Human HDAC4 ELISA Kit (RMEK-0152662)
Cat. No.: RMEK-0152662
Category: ELISA Kits
INQUIRY
1 x 96 tests
Human HDAC4 kit is a single-wash 90 min sandwich ELISA designed for the quantitative measurement of HDAC4 protein in human cell extract. The technology employs capture antibodies conjugated to an affinity tag that is recognized by the monoclonal antibody used to coat our plates.
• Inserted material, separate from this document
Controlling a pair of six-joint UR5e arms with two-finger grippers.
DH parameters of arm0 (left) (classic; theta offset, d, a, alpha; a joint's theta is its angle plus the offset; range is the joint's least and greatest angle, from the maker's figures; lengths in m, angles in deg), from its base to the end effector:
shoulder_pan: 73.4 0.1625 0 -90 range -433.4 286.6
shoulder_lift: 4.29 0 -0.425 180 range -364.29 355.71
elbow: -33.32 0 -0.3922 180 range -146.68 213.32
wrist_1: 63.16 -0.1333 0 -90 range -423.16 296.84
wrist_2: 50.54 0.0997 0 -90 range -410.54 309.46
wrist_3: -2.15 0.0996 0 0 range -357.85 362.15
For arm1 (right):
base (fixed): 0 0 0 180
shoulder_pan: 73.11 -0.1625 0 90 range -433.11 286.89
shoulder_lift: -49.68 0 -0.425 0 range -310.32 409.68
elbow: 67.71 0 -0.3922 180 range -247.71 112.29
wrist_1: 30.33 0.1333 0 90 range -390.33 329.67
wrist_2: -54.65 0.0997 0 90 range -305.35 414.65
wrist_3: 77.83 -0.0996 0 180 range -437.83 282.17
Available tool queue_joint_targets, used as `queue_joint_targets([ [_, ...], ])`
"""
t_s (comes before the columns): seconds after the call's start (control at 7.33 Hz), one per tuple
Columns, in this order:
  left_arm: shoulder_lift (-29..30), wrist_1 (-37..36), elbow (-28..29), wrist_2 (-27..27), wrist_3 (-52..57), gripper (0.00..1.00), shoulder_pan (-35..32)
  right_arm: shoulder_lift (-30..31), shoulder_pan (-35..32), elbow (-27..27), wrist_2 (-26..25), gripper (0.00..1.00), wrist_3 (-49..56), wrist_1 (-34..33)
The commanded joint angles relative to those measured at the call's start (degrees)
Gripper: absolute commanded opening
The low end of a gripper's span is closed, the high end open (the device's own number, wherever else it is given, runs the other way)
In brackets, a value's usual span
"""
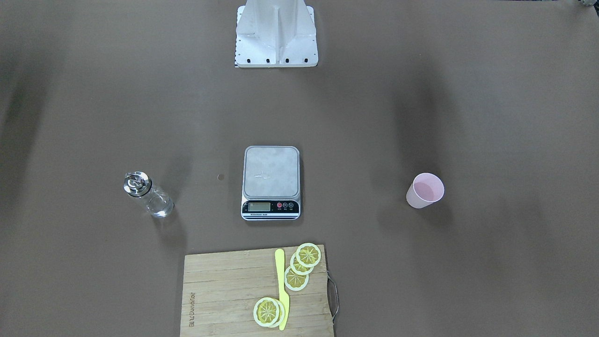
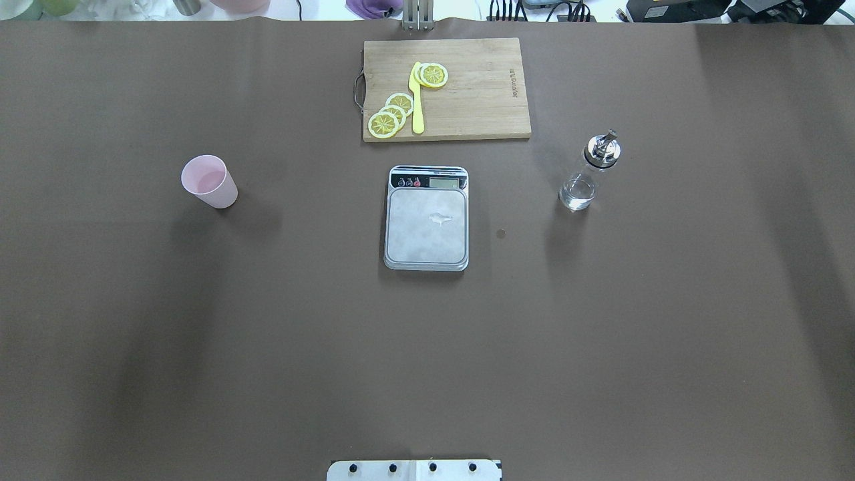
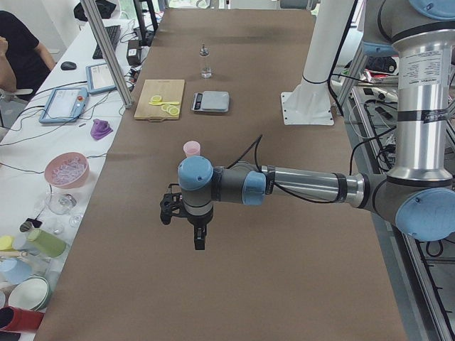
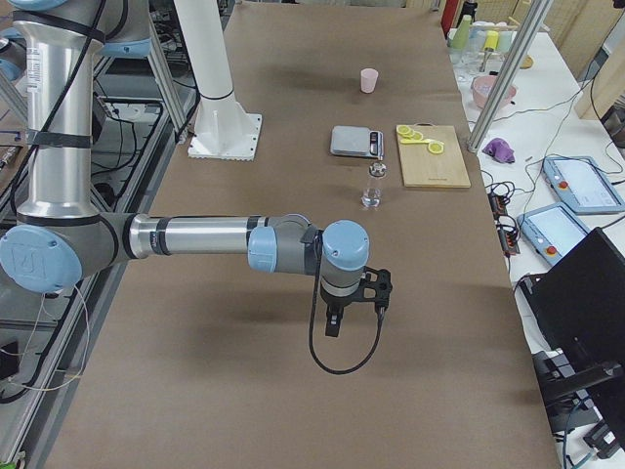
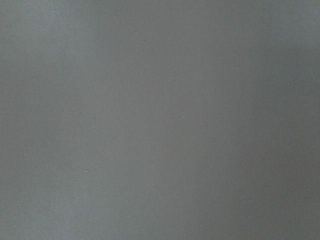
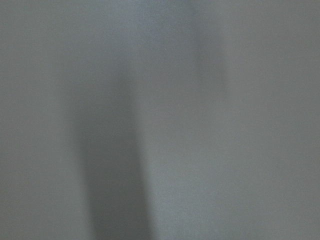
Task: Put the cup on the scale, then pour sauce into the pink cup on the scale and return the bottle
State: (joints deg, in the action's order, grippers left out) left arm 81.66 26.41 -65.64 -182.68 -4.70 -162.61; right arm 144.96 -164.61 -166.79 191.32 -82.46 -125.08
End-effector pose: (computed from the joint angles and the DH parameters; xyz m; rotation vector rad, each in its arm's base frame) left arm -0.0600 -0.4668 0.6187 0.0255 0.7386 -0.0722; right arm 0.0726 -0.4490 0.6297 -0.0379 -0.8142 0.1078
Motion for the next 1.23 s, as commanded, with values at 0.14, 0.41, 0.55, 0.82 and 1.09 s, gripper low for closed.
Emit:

This approach to sandwich ELISA allows the formation of the antibody-analyte sandwich complex in a single step, significantly reducing assay time.
Product Features
| Species Reactivity | Human |
|---|---|
| Detection Method | Colorimetric |
| Assay Duration | One step assay |
| Assay Time | 1.5 h |
| Assay Type | Sandwich (quantitative) |
| Precision | Intra-Assay-Extract-8-4.6%; Inter-Assay-Extract-3-5% |
| Sensitivity | 94.776 pg/mL |
| Range | 312.5 pg/mL - 20000 pg/mL |
| Sample Type | Cell Lysate |
| Recovery | Cell Lysate-85-83% - 90% |
| Key Features | One-wash 90 minute protocol; Sensitivity: 94.776 pg/mL; Range: 312.5 pg/mL - 20000 pg/mL; Sample type: Cell Lysate; Detection method: Colorimetric; Assay type: Sandwich (quantitative); Reacts with: Human |
Target Information
| Target Symbol | HDAC4 |
|---|---|
| UniProt ID | P56524 |
| Biomarker of SCs/CSCs | Dukes Type C Colon Cancer |
| Function | Responsible for the deacetylation of lysine residues on the N-terminal part of the core histones (H2A, H2B, H3 and H4). Histone deacetylation gives a tag for epigenetic repression and plays an important role in transcriptional regulation, cell cycle progression and developmental events. Histone deacetylases act via the formation of large multiprotein complexes. Involved in muscle maturation via its interaction with the myocyte enhancer factors such as MEF2A, MEF2C and MEF2D. |
| Cellular Localization | Nucleus. Cytoplasm. Shuttles between the nucleus and the cytoplasm. Upon muscle cells differentiation, it accumulates in the nuclei of myotubes, suggesting a positive role of nuclear HDAC4 in muscle differentiation. The export to cytoplasm depends on the interaction with a 14-3-3 chaperone protein and is due to its phosphorylation at Ser-246, Ser-467 and Ser-632 by CaMK4. The nuclear localization probably depends on sumoylation. |
| Domain | The nuclear export sequence mediates the shuttling between the nucleus and the cytoplasm. |
| Post-transcriptional Modifications | Phosphorylated by CaMK4 at Ser-246, Ser-467 and Ser-632. Phosphorylation at other residues is required for the interaction with 14-3-3.Sumoylation on Lys-559 is promoted by the E3 SUMO-protein ligase RANBP2, and prevented by phosphorylation by CaMK4. |
| Involvement in Disease | Defects in HDAC4 are the cause of brachydactyly-mental retardation syndrome (BDMR). A syndrome resembling the physical anomalies found in Albright hereditary osteodystrophy. Common features are mild facial dysmorphism, congenital heart defects, distinct brachydactyly type E, mental retardation, developmental delay, seizures, autism spectrum disorder, and stocky build. Soft tissue ossification is absent, and there are no abnormalities in parathyroid hormone or calcium metabolism. |
Storage & Shipping
| Storage | Store at 2-8°C |
|---|---|
| Shipping | Gel Packs |
| Stability | The stability of kit is determined by the loss rate of activity. The loss rate of this kit is less than 5% within the expiration date under appropriate storage condition. |
For research use only. Not for clinical use.